A Rock Quarry Garden

A Rock Quarry Garden

Part of Ep. 1903 Plants For Clay & A Garden That Rocks

Karen and Carl Vanden Heuvel grew up around old rock quarries, so it was only natural that one day they would want to create one of their very own.  This is the story of two people who got very carried away and created an enormous garden that truly rocks.
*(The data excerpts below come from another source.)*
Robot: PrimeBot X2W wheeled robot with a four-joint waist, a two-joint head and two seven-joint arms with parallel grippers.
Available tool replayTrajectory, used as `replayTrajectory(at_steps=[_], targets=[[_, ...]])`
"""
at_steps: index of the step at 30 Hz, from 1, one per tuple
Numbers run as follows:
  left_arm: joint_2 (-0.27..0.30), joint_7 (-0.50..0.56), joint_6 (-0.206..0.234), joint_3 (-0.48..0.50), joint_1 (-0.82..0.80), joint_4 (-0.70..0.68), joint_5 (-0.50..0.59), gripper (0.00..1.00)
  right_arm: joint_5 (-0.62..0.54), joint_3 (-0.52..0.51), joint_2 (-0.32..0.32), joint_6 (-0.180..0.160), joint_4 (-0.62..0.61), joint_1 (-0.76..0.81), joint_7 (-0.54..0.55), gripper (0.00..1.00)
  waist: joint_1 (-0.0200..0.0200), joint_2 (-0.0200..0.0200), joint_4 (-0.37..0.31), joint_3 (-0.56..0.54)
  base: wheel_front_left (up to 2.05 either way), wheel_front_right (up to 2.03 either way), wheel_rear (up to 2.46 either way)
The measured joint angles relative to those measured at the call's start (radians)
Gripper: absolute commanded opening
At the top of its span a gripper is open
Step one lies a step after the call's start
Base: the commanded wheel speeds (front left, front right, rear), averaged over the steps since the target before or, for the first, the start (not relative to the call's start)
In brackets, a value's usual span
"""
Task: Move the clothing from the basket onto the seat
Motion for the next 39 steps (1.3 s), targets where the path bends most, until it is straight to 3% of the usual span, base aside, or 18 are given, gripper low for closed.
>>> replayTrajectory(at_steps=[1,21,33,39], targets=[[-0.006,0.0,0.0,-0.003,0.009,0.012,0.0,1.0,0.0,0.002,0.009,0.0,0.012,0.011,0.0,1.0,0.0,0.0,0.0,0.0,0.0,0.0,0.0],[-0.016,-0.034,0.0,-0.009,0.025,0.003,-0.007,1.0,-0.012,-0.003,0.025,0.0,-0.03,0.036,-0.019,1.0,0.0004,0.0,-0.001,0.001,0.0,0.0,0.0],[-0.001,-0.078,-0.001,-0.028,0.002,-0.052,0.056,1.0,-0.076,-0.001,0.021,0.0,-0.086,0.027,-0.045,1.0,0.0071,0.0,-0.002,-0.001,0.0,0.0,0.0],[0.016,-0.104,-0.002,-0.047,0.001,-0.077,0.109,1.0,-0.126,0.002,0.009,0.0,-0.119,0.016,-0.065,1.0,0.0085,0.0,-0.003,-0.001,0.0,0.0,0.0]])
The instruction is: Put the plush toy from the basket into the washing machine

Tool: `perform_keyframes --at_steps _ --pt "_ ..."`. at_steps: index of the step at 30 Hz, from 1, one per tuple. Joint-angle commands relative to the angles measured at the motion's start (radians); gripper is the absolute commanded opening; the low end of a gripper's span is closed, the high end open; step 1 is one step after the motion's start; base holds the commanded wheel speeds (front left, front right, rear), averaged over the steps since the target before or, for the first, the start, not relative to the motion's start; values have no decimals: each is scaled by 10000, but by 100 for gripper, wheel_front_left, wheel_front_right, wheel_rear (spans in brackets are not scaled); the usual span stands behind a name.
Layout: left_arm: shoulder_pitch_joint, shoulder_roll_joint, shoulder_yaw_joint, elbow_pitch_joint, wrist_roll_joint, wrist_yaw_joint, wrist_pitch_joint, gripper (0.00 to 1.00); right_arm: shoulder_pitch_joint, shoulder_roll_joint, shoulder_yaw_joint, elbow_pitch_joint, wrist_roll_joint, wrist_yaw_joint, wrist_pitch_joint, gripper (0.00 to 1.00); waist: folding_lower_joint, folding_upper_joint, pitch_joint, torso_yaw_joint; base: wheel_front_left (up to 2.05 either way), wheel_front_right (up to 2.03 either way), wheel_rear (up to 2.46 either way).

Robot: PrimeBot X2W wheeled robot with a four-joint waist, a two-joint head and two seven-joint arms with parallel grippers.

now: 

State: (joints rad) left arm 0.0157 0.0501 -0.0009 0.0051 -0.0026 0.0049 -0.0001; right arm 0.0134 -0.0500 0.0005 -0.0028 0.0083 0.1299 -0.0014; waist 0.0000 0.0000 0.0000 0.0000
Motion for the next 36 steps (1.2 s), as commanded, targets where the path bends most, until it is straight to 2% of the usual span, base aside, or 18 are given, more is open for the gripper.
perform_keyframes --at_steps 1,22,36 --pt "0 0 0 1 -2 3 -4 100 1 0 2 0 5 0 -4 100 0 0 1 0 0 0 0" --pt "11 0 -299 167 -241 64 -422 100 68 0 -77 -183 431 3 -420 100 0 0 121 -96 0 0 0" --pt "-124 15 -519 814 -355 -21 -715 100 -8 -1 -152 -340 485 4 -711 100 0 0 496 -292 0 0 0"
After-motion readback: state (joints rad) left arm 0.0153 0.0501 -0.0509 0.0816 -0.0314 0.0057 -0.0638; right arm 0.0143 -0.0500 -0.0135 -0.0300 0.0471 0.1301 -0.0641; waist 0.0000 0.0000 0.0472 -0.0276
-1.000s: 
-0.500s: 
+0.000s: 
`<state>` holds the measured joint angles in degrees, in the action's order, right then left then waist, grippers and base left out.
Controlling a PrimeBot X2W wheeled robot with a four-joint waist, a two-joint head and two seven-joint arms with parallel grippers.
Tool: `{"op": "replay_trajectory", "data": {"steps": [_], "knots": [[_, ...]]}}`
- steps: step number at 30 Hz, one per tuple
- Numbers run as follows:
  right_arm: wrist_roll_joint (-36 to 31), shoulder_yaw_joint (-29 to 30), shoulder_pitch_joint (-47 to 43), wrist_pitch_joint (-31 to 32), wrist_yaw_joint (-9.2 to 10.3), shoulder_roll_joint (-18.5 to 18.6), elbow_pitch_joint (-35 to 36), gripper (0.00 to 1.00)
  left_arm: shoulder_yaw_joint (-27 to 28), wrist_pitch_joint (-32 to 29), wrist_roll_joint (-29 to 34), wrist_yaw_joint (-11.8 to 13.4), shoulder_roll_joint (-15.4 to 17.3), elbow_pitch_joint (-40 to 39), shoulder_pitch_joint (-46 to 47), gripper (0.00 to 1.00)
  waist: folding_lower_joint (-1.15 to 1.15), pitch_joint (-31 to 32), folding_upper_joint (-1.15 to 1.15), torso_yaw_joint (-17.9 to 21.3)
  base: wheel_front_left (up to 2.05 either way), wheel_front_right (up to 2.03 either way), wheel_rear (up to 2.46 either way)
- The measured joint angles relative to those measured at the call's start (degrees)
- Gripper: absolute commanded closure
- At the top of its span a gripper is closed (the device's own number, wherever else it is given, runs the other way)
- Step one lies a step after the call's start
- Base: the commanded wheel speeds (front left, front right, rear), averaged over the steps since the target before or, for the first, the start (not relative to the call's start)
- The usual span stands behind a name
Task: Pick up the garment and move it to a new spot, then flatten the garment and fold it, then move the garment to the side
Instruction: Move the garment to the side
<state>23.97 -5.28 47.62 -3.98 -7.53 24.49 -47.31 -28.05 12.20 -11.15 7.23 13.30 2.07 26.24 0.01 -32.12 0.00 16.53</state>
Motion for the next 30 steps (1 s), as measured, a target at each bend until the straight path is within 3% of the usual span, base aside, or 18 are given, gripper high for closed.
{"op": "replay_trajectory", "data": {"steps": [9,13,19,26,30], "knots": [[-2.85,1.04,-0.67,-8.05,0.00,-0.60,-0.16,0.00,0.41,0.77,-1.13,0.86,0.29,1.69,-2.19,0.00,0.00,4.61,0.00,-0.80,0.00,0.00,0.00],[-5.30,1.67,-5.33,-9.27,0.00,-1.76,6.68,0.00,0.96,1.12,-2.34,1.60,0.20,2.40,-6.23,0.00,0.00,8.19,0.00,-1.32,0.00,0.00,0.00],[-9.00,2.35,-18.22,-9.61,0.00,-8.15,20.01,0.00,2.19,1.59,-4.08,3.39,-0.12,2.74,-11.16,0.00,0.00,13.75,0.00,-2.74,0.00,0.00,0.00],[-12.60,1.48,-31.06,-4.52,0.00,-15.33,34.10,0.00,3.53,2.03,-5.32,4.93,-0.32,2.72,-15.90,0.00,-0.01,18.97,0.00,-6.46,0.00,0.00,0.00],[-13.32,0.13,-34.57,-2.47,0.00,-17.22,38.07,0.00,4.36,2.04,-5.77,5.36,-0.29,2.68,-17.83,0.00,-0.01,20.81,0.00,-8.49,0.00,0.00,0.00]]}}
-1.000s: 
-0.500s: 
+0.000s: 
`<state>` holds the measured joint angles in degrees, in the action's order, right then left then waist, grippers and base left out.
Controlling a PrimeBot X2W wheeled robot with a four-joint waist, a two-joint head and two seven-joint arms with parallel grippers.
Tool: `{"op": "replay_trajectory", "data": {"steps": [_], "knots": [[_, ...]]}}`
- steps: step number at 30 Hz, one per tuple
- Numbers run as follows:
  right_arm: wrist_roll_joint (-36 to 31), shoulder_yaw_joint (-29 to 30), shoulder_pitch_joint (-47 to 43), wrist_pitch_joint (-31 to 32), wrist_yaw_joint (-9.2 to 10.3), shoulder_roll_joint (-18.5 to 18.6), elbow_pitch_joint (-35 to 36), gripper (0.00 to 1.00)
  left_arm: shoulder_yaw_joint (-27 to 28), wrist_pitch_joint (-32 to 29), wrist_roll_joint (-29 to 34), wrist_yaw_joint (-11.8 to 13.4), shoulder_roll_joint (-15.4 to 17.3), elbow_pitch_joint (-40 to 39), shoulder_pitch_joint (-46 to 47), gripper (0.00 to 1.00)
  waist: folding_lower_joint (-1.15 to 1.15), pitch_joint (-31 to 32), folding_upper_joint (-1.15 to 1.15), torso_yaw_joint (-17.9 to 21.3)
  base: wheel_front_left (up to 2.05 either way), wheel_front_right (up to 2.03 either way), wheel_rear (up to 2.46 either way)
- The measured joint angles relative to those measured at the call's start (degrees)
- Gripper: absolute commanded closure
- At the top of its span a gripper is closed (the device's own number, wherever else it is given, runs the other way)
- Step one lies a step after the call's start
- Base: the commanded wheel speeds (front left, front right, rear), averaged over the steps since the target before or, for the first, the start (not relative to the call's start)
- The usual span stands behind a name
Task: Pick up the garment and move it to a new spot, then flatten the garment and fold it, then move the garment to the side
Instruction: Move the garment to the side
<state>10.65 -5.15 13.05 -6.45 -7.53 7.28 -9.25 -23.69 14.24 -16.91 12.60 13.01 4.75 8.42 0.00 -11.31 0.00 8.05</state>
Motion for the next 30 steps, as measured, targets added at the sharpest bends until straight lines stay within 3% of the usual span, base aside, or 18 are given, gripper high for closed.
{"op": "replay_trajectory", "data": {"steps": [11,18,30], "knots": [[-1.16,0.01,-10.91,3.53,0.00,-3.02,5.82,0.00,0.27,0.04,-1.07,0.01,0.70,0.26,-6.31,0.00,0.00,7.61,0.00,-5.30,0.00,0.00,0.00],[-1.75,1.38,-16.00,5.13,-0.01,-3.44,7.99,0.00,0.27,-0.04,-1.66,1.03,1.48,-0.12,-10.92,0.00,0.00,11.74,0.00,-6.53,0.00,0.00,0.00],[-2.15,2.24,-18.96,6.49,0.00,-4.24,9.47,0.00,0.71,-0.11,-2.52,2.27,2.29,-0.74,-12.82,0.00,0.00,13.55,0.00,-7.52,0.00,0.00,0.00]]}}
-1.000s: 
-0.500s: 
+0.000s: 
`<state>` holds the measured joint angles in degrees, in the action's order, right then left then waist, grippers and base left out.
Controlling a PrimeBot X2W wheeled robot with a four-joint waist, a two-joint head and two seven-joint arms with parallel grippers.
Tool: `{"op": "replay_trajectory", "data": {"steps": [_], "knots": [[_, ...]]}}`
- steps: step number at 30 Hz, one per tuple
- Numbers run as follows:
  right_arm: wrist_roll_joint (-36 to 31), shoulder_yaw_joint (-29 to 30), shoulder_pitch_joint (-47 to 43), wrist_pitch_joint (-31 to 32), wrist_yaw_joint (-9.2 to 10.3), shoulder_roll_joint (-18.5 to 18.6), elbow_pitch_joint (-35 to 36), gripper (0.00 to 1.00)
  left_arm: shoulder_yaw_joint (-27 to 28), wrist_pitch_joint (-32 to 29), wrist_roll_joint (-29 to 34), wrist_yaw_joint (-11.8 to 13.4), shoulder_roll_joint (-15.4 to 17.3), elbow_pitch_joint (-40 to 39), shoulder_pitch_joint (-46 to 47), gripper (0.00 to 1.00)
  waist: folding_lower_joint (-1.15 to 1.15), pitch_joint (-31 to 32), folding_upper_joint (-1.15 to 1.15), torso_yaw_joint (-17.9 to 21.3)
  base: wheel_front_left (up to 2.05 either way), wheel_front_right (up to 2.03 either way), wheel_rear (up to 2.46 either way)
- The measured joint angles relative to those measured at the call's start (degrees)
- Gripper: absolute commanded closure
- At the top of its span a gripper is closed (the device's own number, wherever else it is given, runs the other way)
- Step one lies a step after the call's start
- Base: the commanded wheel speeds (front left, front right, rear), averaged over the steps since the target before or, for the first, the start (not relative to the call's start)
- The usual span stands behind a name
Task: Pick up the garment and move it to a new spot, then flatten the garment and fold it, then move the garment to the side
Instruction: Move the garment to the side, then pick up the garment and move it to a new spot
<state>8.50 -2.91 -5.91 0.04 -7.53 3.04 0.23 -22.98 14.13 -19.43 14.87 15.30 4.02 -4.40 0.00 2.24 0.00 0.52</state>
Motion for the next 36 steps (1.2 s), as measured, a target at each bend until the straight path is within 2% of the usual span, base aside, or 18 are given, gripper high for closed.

Premiere date: May 11, 2011

TRANSCRIPT+
Wisc Gardener Transcript: 

Shelley Ryan:
You are looking at what is truly a labor of love only in this case, I think labor might be the operative word.  I am with Karen Vanden Heuvel.  We are in Seymour, Wisconsin.  We are looking at their quarry garden.  Karen, you and your husband Carl created a quarry in your back yard. 

Karen Vanden Heuvel:
Yes, we did. 

Shelley Ryan:
Why?  I mean, it’s beautiful. 

Karen Vanden Heuvel:
That’s a good question.  Thank you. 

Shelley Ryan:
What possessed you, though?  This is obviously a major, major effort, and some of these rocks are as big as my car. 

Karen Vanden Heuvel:
Yes, we both grew up around quarries, always loved them, always wanted to have one in our backyard, so we decided to put one here. 

Shelley Ryan:
Okay, simple enough.  How does one go about creating a quarry?  Is your background in gardening? 

Karen Vanden Heuvel:
No, my background’s in farming.  I grew up on this farm.  So, no quarry experience. 

Shelley Ryan:
Other than playing in them. 

Karen Vanden Heuvel:
Right.  And just dig a big hole and put rocks in and hope it looks like a quarry when you’re done! 

Shelley Ryan:
Well, it was just you and your husband Carl? 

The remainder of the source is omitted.